Tamar, who is wearing a wedding dress, meets Mr. Weston near the green; he tells her to go to the oak tree where she will meet a young man; she meets Michael there, who is her angel from the inn signboard. They are married at the church, Mr. Weston officiating, and then go to the oak tree on the green.

Luke Bird waits for Mr. Weston, with all the money he has, to buy wine to fill the well; Mr. Weston visits him and makes the sale, telling him to go to the well. Luke goes there with Mr. Bunce and the well is full of wine. Jenny is in Mr. Weston's van; Luke takes her to his home.

Mr. Weston takes Martin and John Mumby to the church, saying he has wine there for them; he shows them the body of Ada Kiddle. Martin and John are angered and they go away. Thinking they are being chased by a lion, they hide in Mrs. Vosper's house. Phoebe and Anne Kiddle are there, being insulted by her. Mrs. Vosper, believing a beast is approaching, dies of fright.

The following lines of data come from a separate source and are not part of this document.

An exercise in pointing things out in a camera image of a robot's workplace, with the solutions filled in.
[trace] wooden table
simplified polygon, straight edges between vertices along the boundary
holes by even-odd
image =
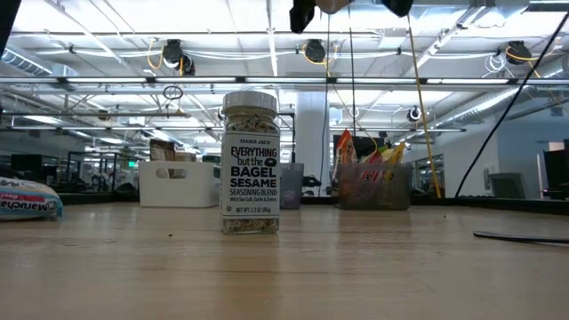
[[[569,219],[467,208],[283,212],[224,236],[216,209],[69,206],[0,223],[1,319],[567,319]]]

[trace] everything but the bagel sesame seasoning blend
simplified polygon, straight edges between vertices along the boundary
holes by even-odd
[[[280,214],[280,130],[275,97],[232,92],[223,99],[221,230],[276,233]]]

Mr. Grunter, who went to the church when he noticed it was lit for the wedding, and disinterred the grave of Ada Kiddle for Mr. Weston, walks to the inn; on his way he sees the oak tree. He did not ravish any village girls; aware of what happened to Ada Kiddle under the oak tree, he curses it. Lightning strikes the tree and it falls; Tamar, who is there, is struck by the lightning, and Michael carries her to the sky.

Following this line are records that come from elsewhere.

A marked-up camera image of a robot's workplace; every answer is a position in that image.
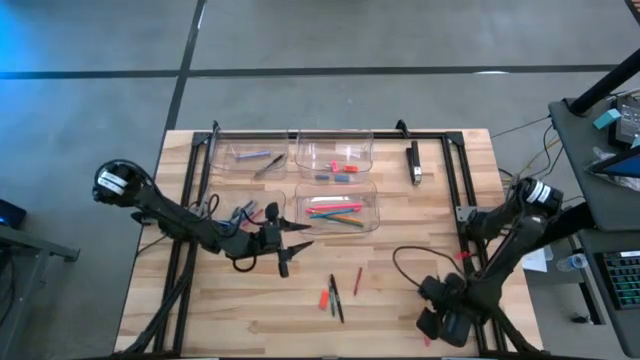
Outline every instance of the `clear plastic bin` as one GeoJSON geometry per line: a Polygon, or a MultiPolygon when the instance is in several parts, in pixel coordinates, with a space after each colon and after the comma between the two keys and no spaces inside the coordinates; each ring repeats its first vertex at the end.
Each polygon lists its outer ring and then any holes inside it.
{"type": "Polygon", "coordinates": [[[301,176],[321,184],[365,181],[373,165],[373,133],[368,130],[328,131],[330,136],[325,131],[298,133],[295,161],[301,176]]]}
{"type": "MultiPolygon", "coordinates": [[[[286,204],[286,196],[282,191],[246,191],[246,190],[222,190],[216,191],[216,185],[211,186],[210,194],[216,193],[220,197],[218,208],[211,215],[211,218],[219,221],[222,225],[235,226],[239,217],[237,208],[244,208],[253,201],[253,205],[248,209],[247,213],[254,222],[265,221],[264,210],[272,202],[278,204],[280,216],[284,216],[284,208],[286,204]]],[[[258,231],[257,225],[251,224],[246,218],[242,217],[240,229],[245,231],[258,231]]]]}
{"type": "Polygon", "coordinates": [[[377,194],[376,186],[371,181],[352,185],[298,184],[295,193],[295,222],[312,226],[302,230],[305,234],[358,234],[373,231],[380,226],[377,194]],[[327,217],[328,213],[343,211],[345,213],[327,217]]]}
{"type": "Polygon", "coordinates": [[[216,135],[211,166],[225,175],[256,179],[282,179],[289,160],[288,131],[243,134],[220,131],[216,135]]]}

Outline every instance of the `keyboard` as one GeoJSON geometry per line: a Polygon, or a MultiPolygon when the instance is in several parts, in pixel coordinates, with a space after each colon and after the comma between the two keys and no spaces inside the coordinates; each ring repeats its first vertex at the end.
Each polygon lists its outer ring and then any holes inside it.
{"type": "Polygon", "coordinates": [[[618,310],[640,308],[640,251],[595,254],[618,310]]]}

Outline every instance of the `gray floor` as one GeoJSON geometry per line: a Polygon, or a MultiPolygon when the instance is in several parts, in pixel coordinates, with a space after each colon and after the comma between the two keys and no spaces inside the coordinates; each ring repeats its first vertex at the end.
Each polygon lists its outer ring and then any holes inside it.
{"type": "MultiPolygon", "coordinates": [[[[3,0],[0,72],[177,70],[195,0],[3,0]]],[[[330,66],[598,65],[640,46],[622,0],[481,2],[209,0],[193,69],[330,66]]],[[[577,96],[603,73],[190,79],[176,128],[489,128],[496,133],[577,96]]],[[[140,228],[91,200],[93,172],[124,157],[153,171],[176,80],[0,81],[0,198],[30,212],[26,229],[82,248],[53,261],[31,314],[24,359],[108,354],[140,228]]],[[[640,86],[635,77],[625,88],[640,86]]],[[[520,170],[543,122],[494,141],[520,170]]],[[[534,170],[544,166],[533,164],[534,170]]],[[[566,158],[548,182],[579,189],[566,158]]],[[[545,347],[625,358],[610,326],[578,326],[577,286],[531,288],[545,347]],[[562,334],[571,331],[571,339],[562,334]]]]}

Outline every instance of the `wooden tabletop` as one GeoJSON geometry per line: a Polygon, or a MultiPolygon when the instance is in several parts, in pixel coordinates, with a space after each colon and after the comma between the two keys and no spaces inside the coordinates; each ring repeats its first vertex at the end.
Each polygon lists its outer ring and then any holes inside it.
{"type": "MultiPolygon", "coordinates": [[[[503,192],[487,130],[463,130],[469,166],[479,206],[503,202],[503,192]]],[[[187,166],[192,131],[167,133],[158,165],[157,183],[162,192],[179,202],[187,166]]],[[[287,246],[303,241],[315,243],[296,255],[289,278],[278,275],[275,256],[258,259],[250,273],[238,273],[222,254],[198,252],[186,334],[184,356],[341,356],[410,357],[473,356],[477,346],[473,333],[462,348],[443,341],[427,347],[425,336],[415,327],[426,305],[414,285],[395,269],[391,254],[401,245],[428,246],[454,256],[460,251],[442,145],[419,140],[423,179],[411,185],[405,148],[408,140],[375,140],[374,165],[369,180],[378,191],[380,226],[366,236],[313,238],[297,232],[284,233],[287,246]],[[358,268],[363,268],[357,296],[353,287],[358,268]],[[320,295],[333,273],[344,309],[345,323],[318,309],[320,295]]],[[[462,202],[466,203],[458,156],[452,147],[462,202]]],[[[291,142],[287,174],[283,180],[255,181],[248,177],[222,176],[214,169],[210,190],[222,203],[237,199],[240,192],[281,191],[286,196],[284,215],[295,220],[294,192],[305,181],[294,162],[291,142]]],[[[199,179],[201,165],[197,167],[199,179]]],[[[142,233],[140,246],[160,237],[157,228],[142,233]]],[[[490,252],[498,241],[493,241],[490,252]]],[[[167,272],[171,241],[149,248],[136,260],[124,308],[116,350],[130,345],[157,311],[167,272]]],[[[399,262],[413,279],[426,275],[441,278],[455,271],[447,259],[427,252],[400,253],[399,262]]],[[[516,268],[503,287],[501,305],[516,328],[534,346],[542,343],[524,272],[516,268]]],[[[169,319],[167,343],[173,339],[178,306],[169,319]]],[[[489,327],[485,327],[491,338],[489,327]]]]}

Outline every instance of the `computer monitor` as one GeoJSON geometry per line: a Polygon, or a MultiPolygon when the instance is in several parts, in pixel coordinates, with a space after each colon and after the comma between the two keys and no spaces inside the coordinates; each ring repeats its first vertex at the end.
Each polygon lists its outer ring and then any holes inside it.
{"type": "Polygon", "coordinates": [[[640,146],[593,164],[589,169],[598,174],[640,178],[640,146]]]}

Mr. Weston visits Mr. Grobe and describes his wine; Mr. Grobe says he will buy a bottle. After Mr. Weston has left, he finds a flagon of wine where the bible used to be; drinking, he is filled with gentle melancholy. The bottle is still full, and he drinks more. Later, he finds the flagon of wine is a bible again. Mr. Weston returns, with some dark wine; he says he will see his wife Alice again if he drinks. Mr. Grobe, drinking this wine, dies.

Time starts again in Folly Down as Mr. Weston leaves in his van. Mr. Bunce, finding he has no beer in his barrels, blames not God but Mr. Weston. On the hilltop over Folly Down, Mr. Weston and Michael look at the village, as dawn approaches. Mr. Weston asks Michael to drop a burning match into the van's petrol tank; in the smoke, they disappear into the sky.

==The title==
The title comes from the novel Emma by Jane Austen. A character in the novel has the name Mr. Weston; in chapter 15 is the sentence: "She believed he had been drinking too much of Mr. Weston's good wine, and felt sure that he would want to be talking nonsense."

==Bibliography==
Buning, Marius, T.F. Powys, a modern allegorist: the companion novels Mr. Weston's good wine and Unclay in the light of modern allegorical theory. Amsterdam: Rodopi, 1986.